What you are asked to do
Show all lines of the entries in which the word "single" is found.

Extracted information
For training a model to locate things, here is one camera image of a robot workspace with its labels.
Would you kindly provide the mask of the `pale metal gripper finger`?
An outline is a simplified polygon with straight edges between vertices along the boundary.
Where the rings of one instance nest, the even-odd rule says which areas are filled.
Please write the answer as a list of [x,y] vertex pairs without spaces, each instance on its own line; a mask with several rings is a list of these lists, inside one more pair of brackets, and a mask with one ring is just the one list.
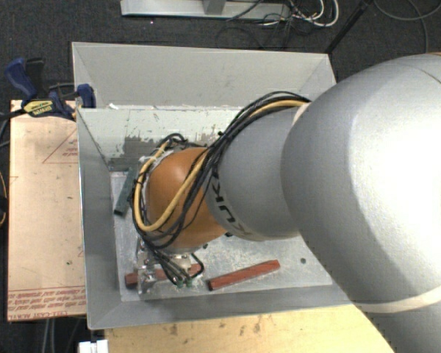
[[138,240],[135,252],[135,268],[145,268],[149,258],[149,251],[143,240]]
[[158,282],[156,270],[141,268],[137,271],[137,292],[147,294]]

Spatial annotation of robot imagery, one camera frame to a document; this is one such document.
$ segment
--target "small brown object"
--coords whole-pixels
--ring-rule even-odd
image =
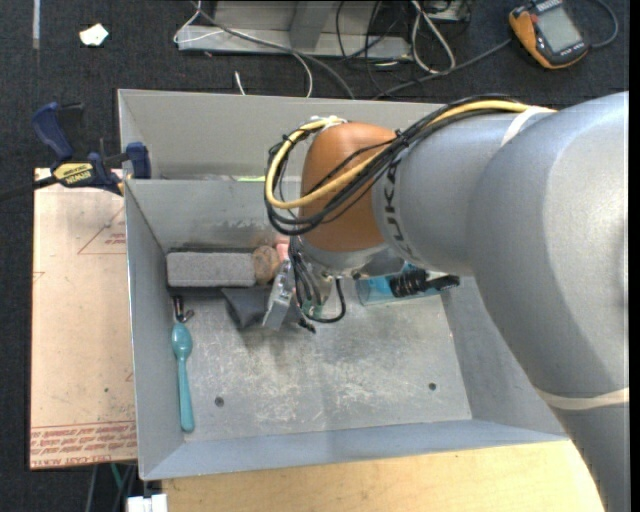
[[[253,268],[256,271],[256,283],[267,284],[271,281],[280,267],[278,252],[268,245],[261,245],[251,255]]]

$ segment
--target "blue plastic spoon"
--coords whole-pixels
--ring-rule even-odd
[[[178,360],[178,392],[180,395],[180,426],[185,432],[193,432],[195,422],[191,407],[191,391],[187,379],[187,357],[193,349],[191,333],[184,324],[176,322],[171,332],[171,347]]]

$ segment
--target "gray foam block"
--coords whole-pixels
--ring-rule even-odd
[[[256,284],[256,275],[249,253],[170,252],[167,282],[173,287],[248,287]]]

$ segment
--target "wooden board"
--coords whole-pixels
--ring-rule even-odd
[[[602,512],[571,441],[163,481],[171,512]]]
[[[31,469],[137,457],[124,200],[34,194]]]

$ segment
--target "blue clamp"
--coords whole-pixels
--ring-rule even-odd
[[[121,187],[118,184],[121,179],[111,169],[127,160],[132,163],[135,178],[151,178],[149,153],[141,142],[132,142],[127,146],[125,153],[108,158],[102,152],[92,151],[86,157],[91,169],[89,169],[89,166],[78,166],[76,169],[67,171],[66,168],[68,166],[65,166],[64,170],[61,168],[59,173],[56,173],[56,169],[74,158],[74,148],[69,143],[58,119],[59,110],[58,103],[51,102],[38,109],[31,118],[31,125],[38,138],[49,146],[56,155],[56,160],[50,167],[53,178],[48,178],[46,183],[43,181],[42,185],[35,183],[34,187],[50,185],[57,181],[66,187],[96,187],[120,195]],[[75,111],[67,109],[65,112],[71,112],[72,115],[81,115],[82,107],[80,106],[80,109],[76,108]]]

...

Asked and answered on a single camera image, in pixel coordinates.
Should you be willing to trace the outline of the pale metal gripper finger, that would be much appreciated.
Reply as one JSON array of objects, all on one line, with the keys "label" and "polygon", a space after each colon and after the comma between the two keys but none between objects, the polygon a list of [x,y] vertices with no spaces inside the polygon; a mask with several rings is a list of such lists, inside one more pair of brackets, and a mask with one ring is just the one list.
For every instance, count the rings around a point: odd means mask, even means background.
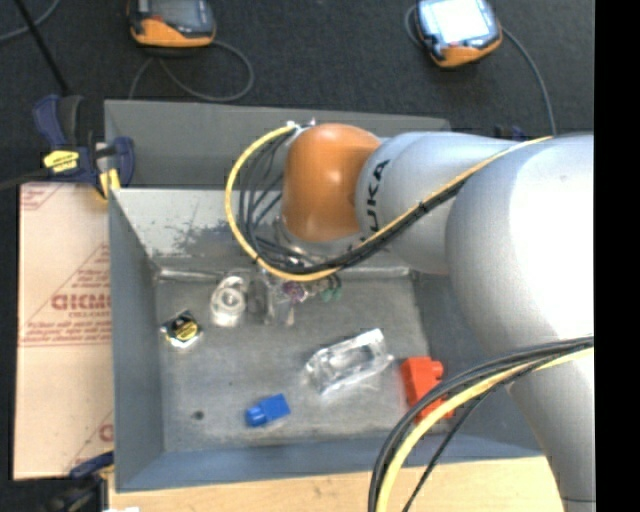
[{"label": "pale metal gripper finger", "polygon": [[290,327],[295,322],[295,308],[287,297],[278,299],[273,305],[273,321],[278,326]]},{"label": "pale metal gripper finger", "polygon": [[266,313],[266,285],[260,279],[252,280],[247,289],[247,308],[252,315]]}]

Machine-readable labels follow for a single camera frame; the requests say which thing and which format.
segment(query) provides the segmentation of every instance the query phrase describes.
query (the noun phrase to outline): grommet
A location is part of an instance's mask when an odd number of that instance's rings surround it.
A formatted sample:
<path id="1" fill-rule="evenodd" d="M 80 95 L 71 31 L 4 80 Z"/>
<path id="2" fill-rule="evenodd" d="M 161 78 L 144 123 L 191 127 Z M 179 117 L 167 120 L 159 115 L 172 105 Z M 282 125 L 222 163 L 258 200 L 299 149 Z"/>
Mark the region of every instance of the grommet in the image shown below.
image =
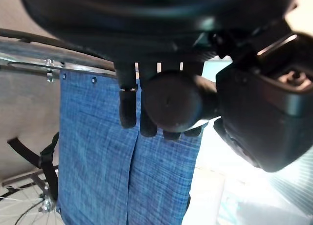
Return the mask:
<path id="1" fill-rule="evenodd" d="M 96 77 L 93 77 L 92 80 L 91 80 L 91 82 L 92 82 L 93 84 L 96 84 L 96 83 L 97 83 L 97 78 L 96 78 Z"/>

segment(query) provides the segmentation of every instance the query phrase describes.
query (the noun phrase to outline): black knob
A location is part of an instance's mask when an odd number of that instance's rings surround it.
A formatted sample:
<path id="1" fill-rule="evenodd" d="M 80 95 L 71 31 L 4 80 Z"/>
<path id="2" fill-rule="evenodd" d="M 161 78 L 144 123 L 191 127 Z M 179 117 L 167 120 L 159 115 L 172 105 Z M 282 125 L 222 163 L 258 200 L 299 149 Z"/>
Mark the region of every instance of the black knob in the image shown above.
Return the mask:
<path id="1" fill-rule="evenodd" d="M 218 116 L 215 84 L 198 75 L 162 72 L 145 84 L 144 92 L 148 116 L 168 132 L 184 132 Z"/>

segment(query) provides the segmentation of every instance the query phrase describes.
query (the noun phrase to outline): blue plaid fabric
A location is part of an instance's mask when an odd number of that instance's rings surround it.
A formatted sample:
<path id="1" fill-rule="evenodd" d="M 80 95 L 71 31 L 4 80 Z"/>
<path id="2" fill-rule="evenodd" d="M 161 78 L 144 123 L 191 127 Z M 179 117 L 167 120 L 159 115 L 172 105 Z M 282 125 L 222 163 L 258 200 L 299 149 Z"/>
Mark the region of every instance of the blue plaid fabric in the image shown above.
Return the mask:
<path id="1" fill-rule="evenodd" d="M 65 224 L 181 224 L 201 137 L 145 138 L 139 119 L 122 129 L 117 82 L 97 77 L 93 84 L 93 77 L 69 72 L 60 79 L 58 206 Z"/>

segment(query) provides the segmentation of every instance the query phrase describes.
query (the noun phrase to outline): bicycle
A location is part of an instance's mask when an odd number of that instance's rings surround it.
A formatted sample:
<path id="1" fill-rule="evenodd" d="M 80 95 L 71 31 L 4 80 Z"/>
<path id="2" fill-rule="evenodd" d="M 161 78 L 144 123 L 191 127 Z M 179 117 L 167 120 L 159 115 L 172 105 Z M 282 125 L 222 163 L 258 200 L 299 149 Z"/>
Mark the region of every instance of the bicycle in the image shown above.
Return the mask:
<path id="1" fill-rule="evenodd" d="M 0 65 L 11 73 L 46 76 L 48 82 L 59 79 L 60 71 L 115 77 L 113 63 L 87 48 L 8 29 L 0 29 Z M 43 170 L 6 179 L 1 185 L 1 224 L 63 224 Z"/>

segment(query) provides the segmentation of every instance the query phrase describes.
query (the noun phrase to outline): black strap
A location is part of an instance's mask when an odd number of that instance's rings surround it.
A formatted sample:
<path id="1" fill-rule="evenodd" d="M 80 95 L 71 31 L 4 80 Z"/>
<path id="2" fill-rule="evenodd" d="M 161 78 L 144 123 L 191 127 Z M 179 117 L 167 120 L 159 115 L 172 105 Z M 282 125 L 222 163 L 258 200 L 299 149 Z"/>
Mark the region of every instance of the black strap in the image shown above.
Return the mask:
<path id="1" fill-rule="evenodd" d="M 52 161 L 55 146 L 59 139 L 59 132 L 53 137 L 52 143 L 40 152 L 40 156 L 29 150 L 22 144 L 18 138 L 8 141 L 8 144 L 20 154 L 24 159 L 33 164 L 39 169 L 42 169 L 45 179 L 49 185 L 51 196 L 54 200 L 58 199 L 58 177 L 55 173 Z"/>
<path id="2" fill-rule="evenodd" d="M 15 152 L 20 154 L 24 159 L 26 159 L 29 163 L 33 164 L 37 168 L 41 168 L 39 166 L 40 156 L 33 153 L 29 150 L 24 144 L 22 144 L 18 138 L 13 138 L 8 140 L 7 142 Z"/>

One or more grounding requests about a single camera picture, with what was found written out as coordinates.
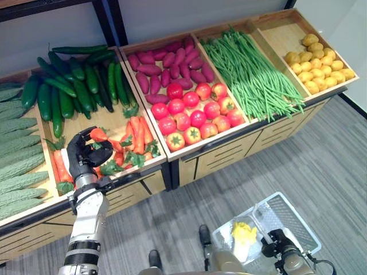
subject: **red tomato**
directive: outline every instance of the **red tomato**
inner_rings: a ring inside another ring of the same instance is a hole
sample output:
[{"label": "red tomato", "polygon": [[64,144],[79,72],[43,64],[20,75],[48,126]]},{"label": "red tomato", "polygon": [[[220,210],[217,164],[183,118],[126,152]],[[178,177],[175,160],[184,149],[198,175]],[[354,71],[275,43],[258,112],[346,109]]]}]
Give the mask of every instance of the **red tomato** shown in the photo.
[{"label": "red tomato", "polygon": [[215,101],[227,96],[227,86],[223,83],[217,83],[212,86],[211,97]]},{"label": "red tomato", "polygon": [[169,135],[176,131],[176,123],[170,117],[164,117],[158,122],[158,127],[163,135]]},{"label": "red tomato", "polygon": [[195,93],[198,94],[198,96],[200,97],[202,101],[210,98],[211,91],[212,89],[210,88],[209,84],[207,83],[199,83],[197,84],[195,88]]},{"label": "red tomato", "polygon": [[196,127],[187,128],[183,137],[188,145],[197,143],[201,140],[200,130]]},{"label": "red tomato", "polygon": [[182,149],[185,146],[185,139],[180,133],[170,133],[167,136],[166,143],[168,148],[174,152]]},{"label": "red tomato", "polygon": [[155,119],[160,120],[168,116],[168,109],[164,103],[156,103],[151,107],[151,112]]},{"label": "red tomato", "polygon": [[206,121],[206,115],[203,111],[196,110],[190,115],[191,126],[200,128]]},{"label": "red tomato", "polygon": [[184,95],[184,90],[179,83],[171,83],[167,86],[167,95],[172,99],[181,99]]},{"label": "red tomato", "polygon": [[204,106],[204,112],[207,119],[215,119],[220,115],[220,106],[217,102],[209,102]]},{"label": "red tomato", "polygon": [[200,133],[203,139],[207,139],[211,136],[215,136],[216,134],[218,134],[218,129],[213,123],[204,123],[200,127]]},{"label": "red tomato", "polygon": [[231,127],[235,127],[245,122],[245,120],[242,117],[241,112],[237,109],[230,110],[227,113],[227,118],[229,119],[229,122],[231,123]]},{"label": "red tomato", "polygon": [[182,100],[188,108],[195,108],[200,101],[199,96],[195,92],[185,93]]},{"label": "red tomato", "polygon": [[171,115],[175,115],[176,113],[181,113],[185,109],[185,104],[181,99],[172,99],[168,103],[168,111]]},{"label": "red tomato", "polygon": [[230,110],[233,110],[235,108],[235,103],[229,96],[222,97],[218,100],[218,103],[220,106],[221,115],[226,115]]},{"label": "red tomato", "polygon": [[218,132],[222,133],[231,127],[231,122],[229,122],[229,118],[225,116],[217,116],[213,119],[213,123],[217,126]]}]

Expected answer
Asked and answered on a single camera image, in pixel coordinates.
Machine-readable labels follow for a single camera frame; the requests say which thing and which format.
One or more grounding requests about a single camera picture, with what was found written out as coordinates.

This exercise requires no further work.